Using radar to land a UAV on a bessel – how hard can it be?!
Steve Clark
We set out in 2020 with a simple aspiration - to build micro-radars to help with autonomy in the burgeoning drone market. We had 25+ years of radar expertise in other sectors, such as automotive; the challenge was to make them small and light enough for deployment on airborne UAVs.
After much deliberation and experimentation, we hit on an idea for enabling UAVs to precision land autonomously. It involved the ‘co-operation’ between multiple radar devices – one ‘Primary’ radar on the UAV itself and three corresponding ‘Secondary’ devices on the ground to form a landing pad. Our ARC solution enabled data exchange between the Primary and Secondaries providing range, elevation, bearing and altitude via a unique comms channel over which we could also add CONOPS and orientation information. This would allow UAVs to land in adverse weather and GNSS-denied conditions, providing extra resilience to existing computer vision methods and negate the need for supporting ‘spotters’ whilst landing.
We patented our solution and readied ourselves for the inevitable surging sales. Perhaps we could present and manage the radars from an online catalogue? Wrong!
Our customers did not necessarily want a radar – they wanted a landing solution, a PROVEN landing solution. And that involved integrating the radar to various UAVs and showcasing that it could then actually land. But we weren’t UAV pilots, and we did not own any UAVs….
And that was just the beginning of the journey!
It subsequently transpired that there was a range of customers with varying requirements:
- Can one landing ‘pad’ support multiple UAVs and vice-versa?
- Can the UAV land on a moving vehicle?
- Can the UAV follow a moving vehicle, not land – tethered using the radar positional data?

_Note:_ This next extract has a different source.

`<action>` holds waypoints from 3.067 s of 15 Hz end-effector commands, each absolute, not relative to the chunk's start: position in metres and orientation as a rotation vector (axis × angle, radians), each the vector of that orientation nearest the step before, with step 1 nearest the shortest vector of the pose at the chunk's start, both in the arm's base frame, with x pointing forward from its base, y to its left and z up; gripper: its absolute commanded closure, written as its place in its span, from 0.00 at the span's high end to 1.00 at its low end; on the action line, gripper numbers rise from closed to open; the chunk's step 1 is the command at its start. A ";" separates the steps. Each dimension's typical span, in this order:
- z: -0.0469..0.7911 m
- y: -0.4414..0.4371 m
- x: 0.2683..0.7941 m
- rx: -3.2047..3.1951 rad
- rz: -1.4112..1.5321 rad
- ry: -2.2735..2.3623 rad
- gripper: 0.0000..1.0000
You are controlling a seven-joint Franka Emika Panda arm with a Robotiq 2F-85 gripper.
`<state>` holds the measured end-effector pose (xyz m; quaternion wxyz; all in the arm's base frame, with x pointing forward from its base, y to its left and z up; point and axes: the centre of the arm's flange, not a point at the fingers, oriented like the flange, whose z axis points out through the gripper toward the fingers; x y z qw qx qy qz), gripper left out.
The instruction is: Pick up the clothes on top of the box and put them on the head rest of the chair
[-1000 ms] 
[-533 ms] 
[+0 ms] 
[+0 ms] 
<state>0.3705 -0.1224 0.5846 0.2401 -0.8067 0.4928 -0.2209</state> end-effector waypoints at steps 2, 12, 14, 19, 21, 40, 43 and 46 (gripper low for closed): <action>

- Can the UAV be ‘tethered’ at an offset to the moving vehicle, i.e. not directly above?
- Can the UAV land on a moving vessel at sea?
Notwithstanding the additional development required to support the above, in which we eagerly invested, this presented two major problems. The first, was that our radars reliably provided positional data that was then passed into the host flight controller or autopilot to effect manoeuvring of the UAV. But there were several different autopilots that had many configuration settings that handled moving precision landing differently, and which were sensitive to the particular UAV’s aerodynamic characteristics. And, despite assertions to the contrary, few of our early customers had sufficient autopilot expertise in the area of radar-based precision landing – so we had to become experts in that, too. The second hurdle was that of testing; we did not have ready access to ocean-going vessels!
The corollary of this meant that we needed the support of partners that had high-performant UAVs and access to test vessel landings. Plus, a strong nerve, given that the cost and impact of a UAV crash into vessel infrastructure was not only damaging to one’s reputation! Particularly, as fine-tuning the autopilot configuration parameters can yield some apparent instability, or ‘wobbling’, of the UAV during its descent, until the correct settings are achieved.
But it didn’t end there. We were then exposed to the CONOPS of vessel landing - can the UAV approach the vessel from any direction, whilst the vessel is underway and potentially travelling in another direction, whilst pitching and rolling?
The conclusion being that safe vessel landing at sea is actually quite tricky! And cannot be solved in isolation by an SME of innovative radar experts operating out of industrial premises in Cambridge.
The MoD advocates that “.. we don't have the luxury of working out how many years or decades to bring a new technology to service. We’re certainly seeing in Ukraine that you might have weeks or months to work out how to bring that technology [into service].”[1]
So, new technologies need to come into service quickly and often need to be refined based on operational requirements and CONOPS, which can be an iterative and collaborative process. Like a lot of UK SMEs, we are part of a wider solution rather than being a stand-alone product. Although we have evolved as a business, and are no longer just radar experts, we need the support of partners – their drones, access to testing, access to vessels, real-world requirements - to evolve our products to be robust for the market and real users.
And this is where the MoD can help.
For defence, the MoD can provide support and be the lead to facilitate testing and collaboration in real-life scenarios. To seek out innovations on their individual merit rather than top level capability requirements alone. The MoD could facilitate and nurture a Sovereign DefTech ecosystem with minimal funding, deployed alongside low/no cost access to test resources. They could encourage partners/users to be open to the unknown and accept that products may not be perfect ‘out of the box’.
It is through such collaboration that innovative technical capability can meet high-level operational need. We are willing to use our technical expertise to tailor solutions to meet operational requirements, rather than vice-versa. Plus, we are agile; we can iterate solutions and revisions fast – way faster than incumbent ‘prime’ contractors. Which means that pioneering technology can be realised in operational scenarios rapidly.
Our radar catalogue notion may be but a fantasy but if the MoD can stimulate collaboration, then delivering essential operational drone capability to the frontline in an acceptable timeframe could easily become a reality. And drones can land safely, in adverse weather and in GNSS-denied scenarios, autonomously, and without the need for supporting visual ‘spotters’.